Goal of the exercise: Set down each record below exactly as it stands. Pictures are not part of the copy.

Stored items:
########################################

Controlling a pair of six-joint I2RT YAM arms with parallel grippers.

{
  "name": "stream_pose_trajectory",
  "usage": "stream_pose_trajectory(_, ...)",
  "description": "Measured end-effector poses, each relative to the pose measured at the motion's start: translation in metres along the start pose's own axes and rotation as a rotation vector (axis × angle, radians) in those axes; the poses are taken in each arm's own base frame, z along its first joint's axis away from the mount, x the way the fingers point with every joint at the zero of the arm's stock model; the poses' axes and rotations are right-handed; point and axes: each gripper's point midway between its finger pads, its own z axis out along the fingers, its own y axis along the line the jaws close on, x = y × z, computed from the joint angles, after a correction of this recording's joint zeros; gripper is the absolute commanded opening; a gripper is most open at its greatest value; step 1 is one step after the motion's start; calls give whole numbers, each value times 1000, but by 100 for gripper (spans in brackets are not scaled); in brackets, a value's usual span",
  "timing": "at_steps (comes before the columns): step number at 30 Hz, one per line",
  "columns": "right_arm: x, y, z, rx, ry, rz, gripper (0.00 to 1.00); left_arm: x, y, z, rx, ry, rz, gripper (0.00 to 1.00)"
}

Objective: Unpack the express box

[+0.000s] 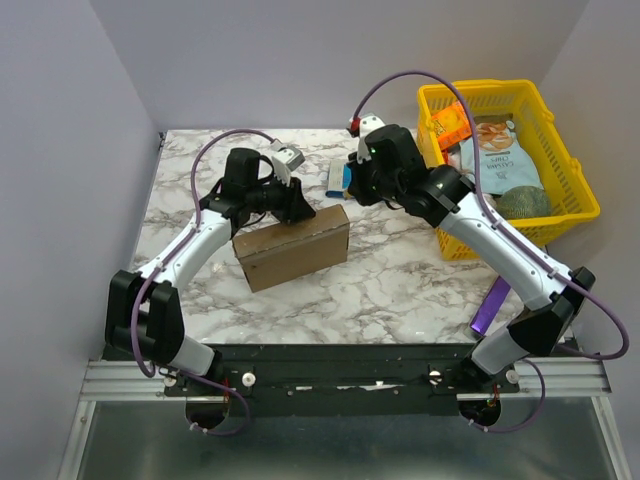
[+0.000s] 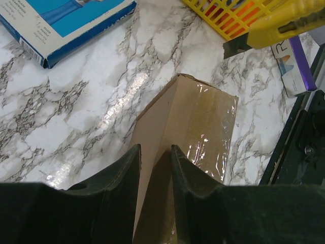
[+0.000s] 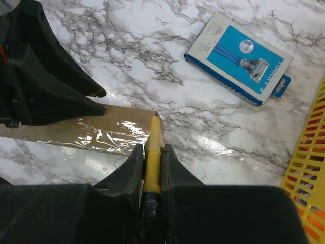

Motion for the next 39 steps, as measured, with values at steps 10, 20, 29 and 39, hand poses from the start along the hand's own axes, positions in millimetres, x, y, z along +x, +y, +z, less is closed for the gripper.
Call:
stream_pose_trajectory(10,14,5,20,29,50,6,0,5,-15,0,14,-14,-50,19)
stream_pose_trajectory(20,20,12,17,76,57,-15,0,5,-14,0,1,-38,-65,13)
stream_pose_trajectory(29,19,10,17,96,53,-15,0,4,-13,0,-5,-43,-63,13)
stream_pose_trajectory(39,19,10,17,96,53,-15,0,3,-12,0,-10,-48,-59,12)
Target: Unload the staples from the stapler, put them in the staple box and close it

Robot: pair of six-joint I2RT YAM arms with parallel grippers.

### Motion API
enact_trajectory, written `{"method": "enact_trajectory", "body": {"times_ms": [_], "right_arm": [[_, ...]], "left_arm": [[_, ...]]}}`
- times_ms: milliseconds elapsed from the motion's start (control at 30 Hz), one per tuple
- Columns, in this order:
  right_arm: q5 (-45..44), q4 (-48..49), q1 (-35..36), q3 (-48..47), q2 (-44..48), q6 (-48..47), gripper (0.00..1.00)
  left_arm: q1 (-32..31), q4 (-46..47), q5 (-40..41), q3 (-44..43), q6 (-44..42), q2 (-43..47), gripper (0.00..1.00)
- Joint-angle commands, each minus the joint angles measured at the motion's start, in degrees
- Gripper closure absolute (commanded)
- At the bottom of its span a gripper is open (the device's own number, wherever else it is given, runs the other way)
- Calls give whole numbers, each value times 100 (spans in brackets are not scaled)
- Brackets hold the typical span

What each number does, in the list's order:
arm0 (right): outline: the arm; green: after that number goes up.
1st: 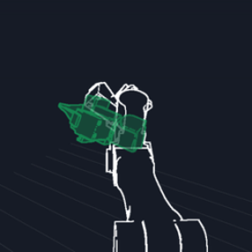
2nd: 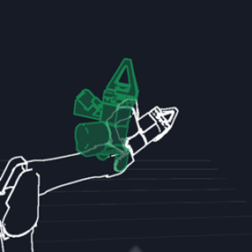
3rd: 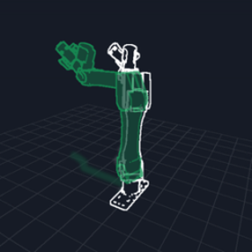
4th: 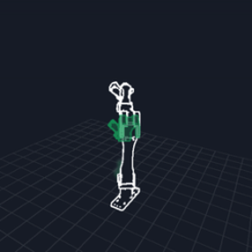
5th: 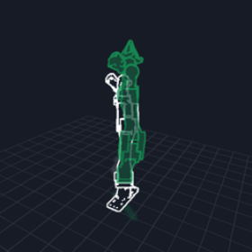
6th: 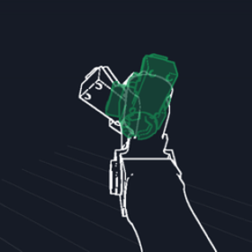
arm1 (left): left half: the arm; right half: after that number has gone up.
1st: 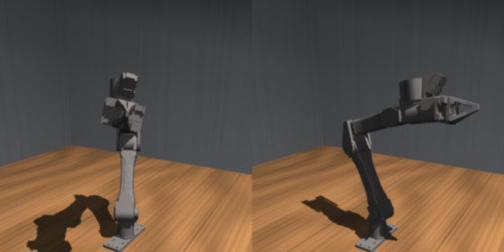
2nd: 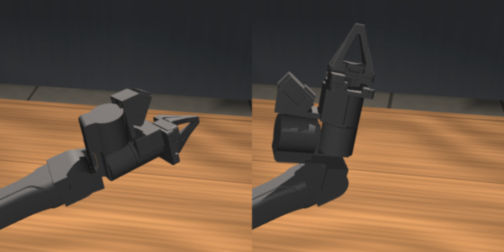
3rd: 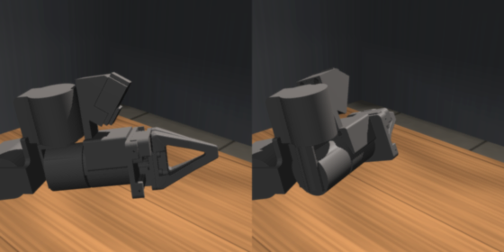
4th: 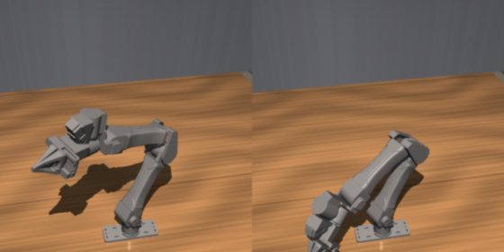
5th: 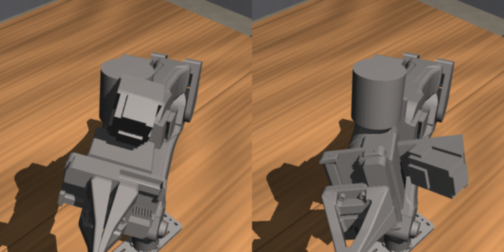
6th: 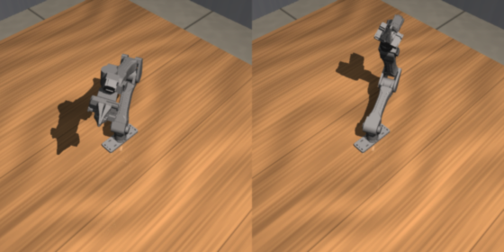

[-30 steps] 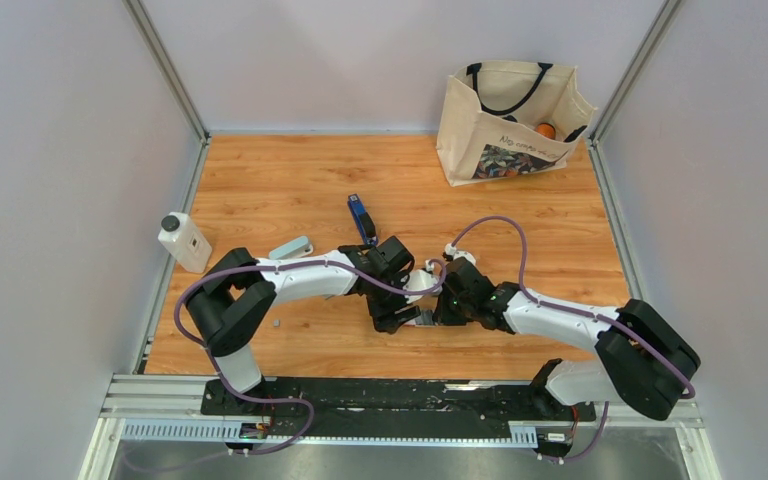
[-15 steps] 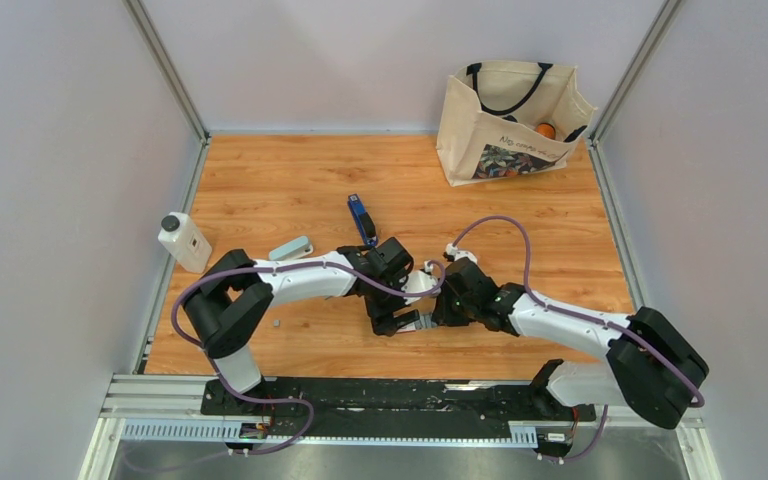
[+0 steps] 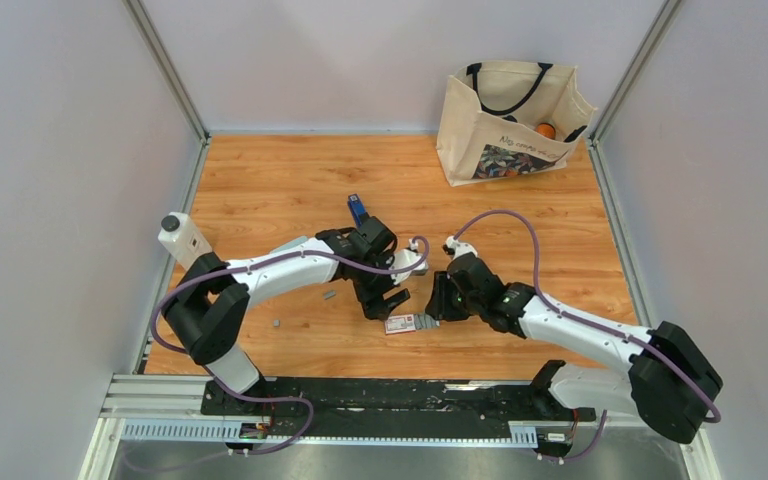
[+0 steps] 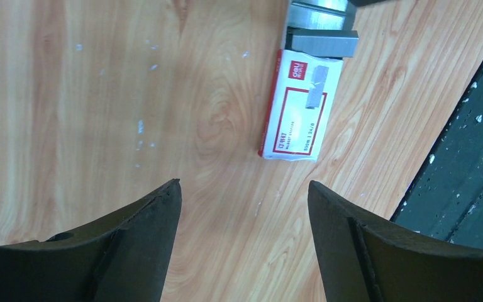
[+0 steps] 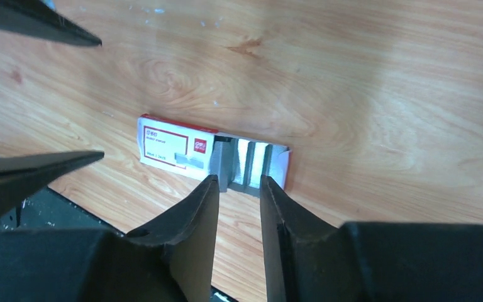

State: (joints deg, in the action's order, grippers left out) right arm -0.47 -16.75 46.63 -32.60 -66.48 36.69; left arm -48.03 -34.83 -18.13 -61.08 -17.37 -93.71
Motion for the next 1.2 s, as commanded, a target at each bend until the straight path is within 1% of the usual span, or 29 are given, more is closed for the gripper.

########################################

Response to this task:
Controlling a pair of six-joint I2RT YAM arms with parallel grippers.

{
  "name": "stream_pose_trajectory",
  "usage": "stream_pose_trajectory(_, ...)",
  "description": "Measured end-effector poses, each relative to the pose measured at the motion's start: translation in metres along the start pose's own axes and rotation as a rotation vector (axis × angle, radians) in those axes; the poses are taken in each arm's own base frame, z along its first joint's axis away from the mount, x the way the fingers point with every joint at the zero of the arm's stock model; the poses' axes and rotations are right-handed; point and axes: each gripper's point midway between its finger pads, its own z axis out along the fingers, its own y axis along the line the jaws close on, x = y × z, computed from the joint angles, after a correction of this recording's joint zeros; gripper is the absolute commanded opening; a gripper is most open at its greatest value; step 1 is one step after the motion's start; calls give whole numbers, each value times 1000, but by 100 for gripper (spans in brackets are not scaled); in brackets, a value's usual span",
  "timing": "at_steps (comes before the columns): step number at 30 Hz, one per line",
  "columns": "right_arm: x, y, z, rx, ry, rz, gripper (0.00 to 1.00); left_arm: x, y, z, rx, ry, rz, gripper (0.00 to 1.00)"
}

Objective: Unpack the express box

[+0.000s] 
[+0.000s] 
[+0.000s] 

Motion for the next 39 steps, as measured, with values at steps 10, 20, 29 and 39, hand poses from the start along the hand's own axes, positions in millimetres, x, y, z along +x, +y, +z, less is closed for the gripper.
Call:
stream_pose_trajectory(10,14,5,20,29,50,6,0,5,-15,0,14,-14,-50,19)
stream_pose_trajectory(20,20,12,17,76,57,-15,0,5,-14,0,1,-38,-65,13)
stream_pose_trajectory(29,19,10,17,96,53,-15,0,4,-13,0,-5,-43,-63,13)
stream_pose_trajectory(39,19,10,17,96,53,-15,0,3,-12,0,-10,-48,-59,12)
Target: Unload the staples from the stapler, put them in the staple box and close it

Robot: pair of six-joint I2RT YAM arms with parallel grippers.

### Motion API
enact_trajectory, written `{"method": "enact_trajectory", "body": {"times_ms": [_], "right_arm": [[_, ...]], "left_arm": [[_, ...]]}}`
- times_ms: milliseconds elapsed from the motion's start (control at 30 Hz), one per tuple
- Columns, in this order:
  right_arm: q5 (-45..44), q4 (-48..49), q1 (-35..36), q3 (-48..47), q2 (-44..48), q6 (-48..47), gripper (0.00..1.00)
  left_arm: q1 (-32..31), q4 (-46..47), q5 (-40..41), q3 (-44..43), q6 (-44..42), q2 (-43..47), gripper (0.00..1.00)
- Joint-angle commands, each minus the joint angles measured at the motion's start, in degrees
- Gripper closure absolute (commanded)
- At the bottom of its span a gripper is open (the device's own number, wherever else it is given, runs the other way)
- Calls give whole numbers, each value times 100 (spans in brackets are not scaled)
- Brackets hold the typical span

What each number does, in the list's order:
arm0 (right): outline: the arm; green: after that number goes up.
1st: 
2nd: 
3rd: 
4th: 
5th: 
6th: 
arm1 (left): left half: the arm; right half: after that number has gone up.
1st: 
2nd: 
3rd: 
4th: 
5th: 
6th: 

[-30 steps] 
[-15 steps] 
[+0 steps] 
[+0 steps] 
[+0 steps] 

State: (joints deg, in the action's order, grippers left out) right arm -0.47 -16.75 46.63 -32.60 -66.48 36.69; left arm -48.03 -34.83 -18.13 -61.08 -17.37 -93.71
Motion for the next 1.2 s, as commanded, a target at each bend until the straight path is within 1% of the usual span, or 29 are given, more is closed for the gripper.

What the exercise required is now done.